I followed the procedure that Apple said and created it.
I downloaded the provisioning profile and installed on Xcode and on the device.
I tried to install my application on my jailbroken iPhone device( i did jailbroken already) using the provisioning profile which i downloaded, but it throws an error as 'this provisioning profile does not have a valid signature or it has a valid but untrusted signature(or it has a valid but untrusted signature)'.
Can some one advise me what is wrong here and how to resolve it?
NOT YET RESOLVED WITH THE SUGGESTIONS PROVIDED UPTO NOW. ANY HELP PLEASE?
Martin/
I had the very same issue although I set up provisioning, entitlements etc. correctly.

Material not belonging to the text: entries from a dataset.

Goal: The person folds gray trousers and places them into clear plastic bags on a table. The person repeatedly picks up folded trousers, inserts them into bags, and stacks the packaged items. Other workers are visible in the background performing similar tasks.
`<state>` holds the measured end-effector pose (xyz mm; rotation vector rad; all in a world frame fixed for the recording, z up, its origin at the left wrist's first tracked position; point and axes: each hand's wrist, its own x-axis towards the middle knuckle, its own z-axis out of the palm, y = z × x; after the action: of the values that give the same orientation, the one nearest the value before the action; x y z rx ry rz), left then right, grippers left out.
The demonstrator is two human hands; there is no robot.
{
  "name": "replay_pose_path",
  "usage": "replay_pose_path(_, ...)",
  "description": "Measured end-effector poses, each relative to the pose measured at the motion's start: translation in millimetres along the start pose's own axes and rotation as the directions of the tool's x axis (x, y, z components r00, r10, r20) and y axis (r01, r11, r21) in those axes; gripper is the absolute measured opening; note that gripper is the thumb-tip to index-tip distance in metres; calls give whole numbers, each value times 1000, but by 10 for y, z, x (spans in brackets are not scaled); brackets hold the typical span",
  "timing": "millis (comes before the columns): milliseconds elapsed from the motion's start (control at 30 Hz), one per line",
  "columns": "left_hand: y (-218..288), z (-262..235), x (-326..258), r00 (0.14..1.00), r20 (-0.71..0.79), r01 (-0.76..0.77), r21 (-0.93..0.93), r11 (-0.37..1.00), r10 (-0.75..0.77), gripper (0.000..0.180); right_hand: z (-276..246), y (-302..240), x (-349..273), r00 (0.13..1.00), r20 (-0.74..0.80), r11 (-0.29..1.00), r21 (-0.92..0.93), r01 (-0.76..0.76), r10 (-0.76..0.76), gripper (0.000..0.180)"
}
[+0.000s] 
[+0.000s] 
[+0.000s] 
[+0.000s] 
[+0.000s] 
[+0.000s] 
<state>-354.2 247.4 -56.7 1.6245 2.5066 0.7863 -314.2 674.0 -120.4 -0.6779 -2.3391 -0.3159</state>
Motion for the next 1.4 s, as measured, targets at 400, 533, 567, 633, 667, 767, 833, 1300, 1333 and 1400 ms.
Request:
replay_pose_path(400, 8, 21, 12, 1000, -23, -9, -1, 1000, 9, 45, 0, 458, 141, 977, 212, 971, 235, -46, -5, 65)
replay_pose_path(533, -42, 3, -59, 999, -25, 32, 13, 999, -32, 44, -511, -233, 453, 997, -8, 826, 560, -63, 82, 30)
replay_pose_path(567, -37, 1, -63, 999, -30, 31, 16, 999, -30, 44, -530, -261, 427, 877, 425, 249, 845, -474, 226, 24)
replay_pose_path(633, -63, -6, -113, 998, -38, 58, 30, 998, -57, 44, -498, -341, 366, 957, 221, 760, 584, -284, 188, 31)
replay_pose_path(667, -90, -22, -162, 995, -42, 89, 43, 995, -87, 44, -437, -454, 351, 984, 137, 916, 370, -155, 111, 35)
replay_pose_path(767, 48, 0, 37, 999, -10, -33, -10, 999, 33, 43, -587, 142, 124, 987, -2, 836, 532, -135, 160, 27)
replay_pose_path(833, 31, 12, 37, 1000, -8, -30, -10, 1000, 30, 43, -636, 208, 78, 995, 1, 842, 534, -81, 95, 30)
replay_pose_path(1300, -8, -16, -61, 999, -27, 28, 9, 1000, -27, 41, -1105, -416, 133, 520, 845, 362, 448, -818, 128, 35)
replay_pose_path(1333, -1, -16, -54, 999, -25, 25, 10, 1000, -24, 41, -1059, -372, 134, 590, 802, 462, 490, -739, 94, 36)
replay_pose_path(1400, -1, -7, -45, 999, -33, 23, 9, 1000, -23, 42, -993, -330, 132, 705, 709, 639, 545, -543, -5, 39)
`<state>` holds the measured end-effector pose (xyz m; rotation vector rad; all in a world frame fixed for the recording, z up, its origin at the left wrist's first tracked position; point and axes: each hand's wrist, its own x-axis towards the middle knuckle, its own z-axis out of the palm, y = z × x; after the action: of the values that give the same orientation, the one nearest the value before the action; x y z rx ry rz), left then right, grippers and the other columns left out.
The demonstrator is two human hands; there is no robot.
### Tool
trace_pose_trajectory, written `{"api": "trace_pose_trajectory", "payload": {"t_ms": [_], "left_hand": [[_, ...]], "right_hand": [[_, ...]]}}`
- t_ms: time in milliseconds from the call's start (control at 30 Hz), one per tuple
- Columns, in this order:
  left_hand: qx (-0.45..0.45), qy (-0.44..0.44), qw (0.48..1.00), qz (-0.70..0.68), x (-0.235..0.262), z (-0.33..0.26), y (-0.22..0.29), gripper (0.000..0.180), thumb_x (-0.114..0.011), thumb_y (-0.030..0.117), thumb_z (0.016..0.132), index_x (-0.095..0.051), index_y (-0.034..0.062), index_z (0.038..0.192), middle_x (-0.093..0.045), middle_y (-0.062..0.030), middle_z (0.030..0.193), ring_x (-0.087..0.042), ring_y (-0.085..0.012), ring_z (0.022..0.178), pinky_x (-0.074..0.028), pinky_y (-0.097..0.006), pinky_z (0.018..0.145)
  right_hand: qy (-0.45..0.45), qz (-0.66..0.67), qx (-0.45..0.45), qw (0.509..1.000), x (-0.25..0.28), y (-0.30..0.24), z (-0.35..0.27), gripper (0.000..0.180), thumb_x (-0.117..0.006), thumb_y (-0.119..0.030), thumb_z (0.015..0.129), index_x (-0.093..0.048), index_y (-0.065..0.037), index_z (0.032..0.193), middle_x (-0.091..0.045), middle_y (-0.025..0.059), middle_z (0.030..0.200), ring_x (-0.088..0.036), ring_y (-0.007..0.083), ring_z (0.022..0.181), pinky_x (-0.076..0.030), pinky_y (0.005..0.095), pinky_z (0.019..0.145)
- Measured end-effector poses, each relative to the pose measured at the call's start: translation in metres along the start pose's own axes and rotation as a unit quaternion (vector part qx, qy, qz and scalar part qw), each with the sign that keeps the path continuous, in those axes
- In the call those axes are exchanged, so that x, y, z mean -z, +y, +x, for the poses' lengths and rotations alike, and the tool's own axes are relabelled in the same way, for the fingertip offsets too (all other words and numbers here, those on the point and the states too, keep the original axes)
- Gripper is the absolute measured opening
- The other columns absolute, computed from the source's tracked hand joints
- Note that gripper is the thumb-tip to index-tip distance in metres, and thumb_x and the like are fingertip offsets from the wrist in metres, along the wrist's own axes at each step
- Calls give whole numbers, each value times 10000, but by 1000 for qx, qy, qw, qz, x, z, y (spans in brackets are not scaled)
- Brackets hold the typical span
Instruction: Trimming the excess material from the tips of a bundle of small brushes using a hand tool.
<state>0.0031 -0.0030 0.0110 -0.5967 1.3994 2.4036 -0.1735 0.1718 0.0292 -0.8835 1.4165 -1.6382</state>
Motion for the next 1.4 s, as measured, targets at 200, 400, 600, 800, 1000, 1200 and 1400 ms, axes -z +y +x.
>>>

One cause of the error is described in http://www.onidev.com/2010/01/12/the-application-does-not-have-a-valid-signature/
Certain folder names may not be used in your app bundle. Check especially your "Copy files" build phases.
It seems this correlates with typical Apple app bundle names.
Unallowed folder names include (but are probably not limited to):
resources
contents
Renaming my folder from contents to myContents solved the problem for me.
Did you add the developer certificate and the corresponding private key to your keychain?
Not only do you have to add your own certificate (iPhone Developer: Johny Appleseed) you must also add Apple's Certificate Assigning Authority to your local keychain as well.
EDIT:
The certificate section in the program portal has the following info:
Downloading and Installing Development
Certificates In the ‘Certificates’ >
’Distribution’ section of the Portal,
control-click the WWDR Intermediate
Certificate link and select “Saved
Linked File to Downloads” to initiate
download of the certificate. On your
local machine, double-click the WWDR
Intermediate certificate to launch
Keychain Access and install. Upon CSR
approval, Team Members and Team Admins
can download their certificates via
the ‘Certificates’ section of the
Program Portal. Click ‘Download’ next
to the certificate name to download
your iPhone Development Certificate to
your local machine. On your local
machine, double-click the downloaded
.cer file to launch Keychain Access
and install your certificate. Team
Members can only download their own
iPhone Development Certificates. Team
Admins have the authority to download
the public certificates of all of
their Team Members. Apple never
receives the private key for a CSR.
The private keys are not available to
anyone except the original key pair
creator and are stored in the system
keychain of that Team Member.
The certificate assigning authority should be something like applewwdrca.cer, there are screen shots and more info in the "How To" section.
EDIT 2:
Read through this Provisioning HowTo carefully (as well as the other HowTo tabs in the program portal), provisioning is a pain in the ass tedious process, if this documentation does not fix your problem then you need to burn one of your free support cards and call Apple because there is a problem with your particular machine. You should have gotten 2 of those support requests when you entered the program, if you used them all you can buy more.